Der Wirtschaftsprüfer Michael Wahlscheidt von der international renommierten Wirtschaftsprüfungsgesellschaft Baker Tilly war in seinem mehr als 600 Seiten starken Abschlussbericht zu dem Ergebnis gekommen, dass sowohl der Erwerb der Wohnungen als auch der mit der Stadt Köln abgeschlossene Belegungsrechtsvertrag „keine nachteiligen Rechtsgeschäfte“ der GAG gewesen sind.
Beide Vorgänge und die Bedingungen, die dazu geführt haben, seien „insgesamt angemessen und halten einem Drittvergleich statt“. Daher hätten „sowohl der Vorstand als auch der Aufsichtsrat nicht entgegen dem Wohle der Gesellschaft gehandelt“, heißt es in dem Prüfungsbericht.
Prüfer: GAG nicht allein auf Gewinnerzielung ausgerichtet
„Wir waren von Anfang an davon überzeugt, dass dieser Bericht die Wirtschaftlichkeit und Rechtmäßigkeit unseres Handelns feststellt. Umso schöner ist es, dass unser Vorgehen und unser Geschäftsmodell nun auch Schwarz auf Weiß vom Sonderprüfer bestätigt wurden“, sagt Vorstandsmitglied Kathrin Möller dazu.
Anhand von Vergleichen bestimmter Kennziffern sei ersichtlich geworden, dass „die aus dem Projekt Chorweiler für die GAG ergebende positive Rendite innerhalb marktüblicher Bandbreiten liegt“.
Dabei wurden insbesondere Vergleichswerte börsennotierter Immobilienkonzerne herangezogen. Beim Belegungsrechtsvertrag, den die GAG mit der Stadt Köln abgeschlossen hat, lässt sich „keine einseitige Bevor- oder Benachteiligung einer Partei erkennen“. Folglich gebe es auch keinen Anhaltspunkt dafür, dass die GAG zu einem für sie nachteiligen Vertrag von der Stadt Köln gedrängt worden sei.

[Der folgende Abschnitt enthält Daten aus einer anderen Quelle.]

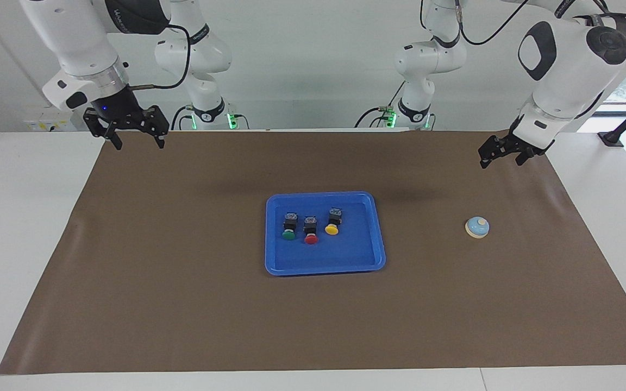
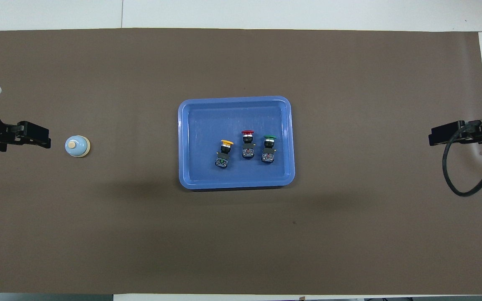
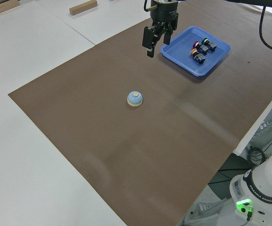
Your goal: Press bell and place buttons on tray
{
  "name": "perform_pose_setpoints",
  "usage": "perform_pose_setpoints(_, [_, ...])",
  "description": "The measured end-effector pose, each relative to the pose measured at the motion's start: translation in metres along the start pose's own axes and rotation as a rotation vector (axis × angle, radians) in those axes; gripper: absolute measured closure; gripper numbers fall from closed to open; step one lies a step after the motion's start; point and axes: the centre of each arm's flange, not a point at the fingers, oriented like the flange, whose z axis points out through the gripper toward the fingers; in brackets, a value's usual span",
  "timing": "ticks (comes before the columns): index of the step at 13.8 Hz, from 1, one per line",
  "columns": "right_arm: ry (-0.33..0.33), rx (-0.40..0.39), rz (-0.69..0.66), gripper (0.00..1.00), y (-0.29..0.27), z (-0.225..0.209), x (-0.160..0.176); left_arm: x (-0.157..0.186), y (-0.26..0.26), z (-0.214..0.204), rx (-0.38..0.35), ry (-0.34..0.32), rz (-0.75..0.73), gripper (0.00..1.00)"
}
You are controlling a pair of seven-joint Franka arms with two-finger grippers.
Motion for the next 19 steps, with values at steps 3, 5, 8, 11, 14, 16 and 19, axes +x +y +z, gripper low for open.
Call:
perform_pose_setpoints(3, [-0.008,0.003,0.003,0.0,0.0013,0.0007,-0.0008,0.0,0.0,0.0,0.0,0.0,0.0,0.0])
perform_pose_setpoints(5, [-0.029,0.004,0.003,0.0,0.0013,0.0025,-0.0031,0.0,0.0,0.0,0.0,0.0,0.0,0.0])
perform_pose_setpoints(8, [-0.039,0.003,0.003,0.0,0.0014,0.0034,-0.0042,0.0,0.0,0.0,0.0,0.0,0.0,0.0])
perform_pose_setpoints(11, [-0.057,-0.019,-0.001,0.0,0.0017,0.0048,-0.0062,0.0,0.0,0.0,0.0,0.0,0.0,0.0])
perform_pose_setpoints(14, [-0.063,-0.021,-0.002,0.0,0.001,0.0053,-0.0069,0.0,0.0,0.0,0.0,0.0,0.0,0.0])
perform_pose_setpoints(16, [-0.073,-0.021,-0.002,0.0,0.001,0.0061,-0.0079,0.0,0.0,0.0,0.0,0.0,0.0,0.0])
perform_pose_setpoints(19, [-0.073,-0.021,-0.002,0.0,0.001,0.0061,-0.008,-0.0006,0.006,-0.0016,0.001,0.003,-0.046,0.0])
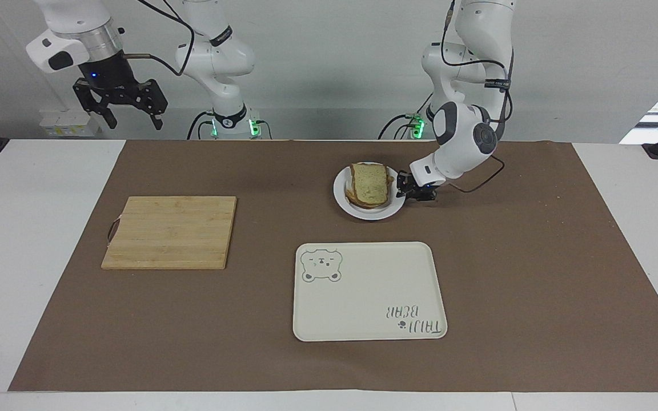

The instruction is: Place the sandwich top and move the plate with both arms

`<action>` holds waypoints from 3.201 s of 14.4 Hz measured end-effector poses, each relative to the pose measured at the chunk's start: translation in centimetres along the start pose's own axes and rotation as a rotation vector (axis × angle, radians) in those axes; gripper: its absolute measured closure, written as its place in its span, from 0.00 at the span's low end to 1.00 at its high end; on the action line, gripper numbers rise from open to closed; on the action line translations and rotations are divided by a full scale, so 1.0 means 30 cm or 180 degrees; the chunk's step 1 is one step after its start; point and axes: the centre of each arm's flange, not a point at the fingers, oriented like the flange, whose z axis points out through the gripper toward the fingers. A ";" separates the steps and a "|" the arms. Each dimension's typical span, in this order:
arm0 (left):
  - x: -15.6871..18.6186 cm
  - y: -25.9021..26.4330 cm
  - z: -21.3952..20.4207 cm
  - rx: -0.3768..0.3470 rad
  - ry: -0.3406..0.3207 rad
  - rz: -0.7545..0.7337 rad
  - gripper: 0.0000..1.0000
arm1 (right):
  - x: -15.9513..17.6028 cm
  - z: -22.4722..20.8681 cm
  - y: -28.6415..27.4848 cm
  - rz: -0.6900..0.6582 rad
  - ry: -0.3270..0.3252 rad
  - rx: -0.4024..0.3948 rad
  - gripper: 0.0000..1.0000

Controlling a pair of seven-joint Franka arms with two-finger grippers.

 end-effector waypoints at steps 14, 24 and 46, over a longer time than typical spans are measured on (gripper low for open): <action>0.200 -0.151 -0.278 -0.0962 0.0442 -0.0156 0.95 | 0.001 -0.001 -0.002 -0.0012 0.0010 0.0007 0.00; 0.458 -0.153 -0.407 -0.1049 0.1058 -0.0684 0.95 | 0.001 -0.001 -0.002 -0.0012 0.0010 0.0007 0.00; 0.654 -0.220 -0.454 -0.0005 0.1201 -0.0354 0.09 | 0.001 -0.001 -0.002 -0.0012 0.0010 0.0007 0.00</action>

Bei der Prüfung aller Unterlagen und Sachverhalte legte der Sonderprüfer auch großes Gewicht auf den Gesellschaftszweck der GAG, der „nicht allein auf Gewinnerzielung und -maximierung gerichtet ist, sondern neben dem ‚Wohle der Gesellschaft‘ auch das ‚Gesamtinteresse der Kommune‘ und soziale Aspekte zum Inhalt hat“.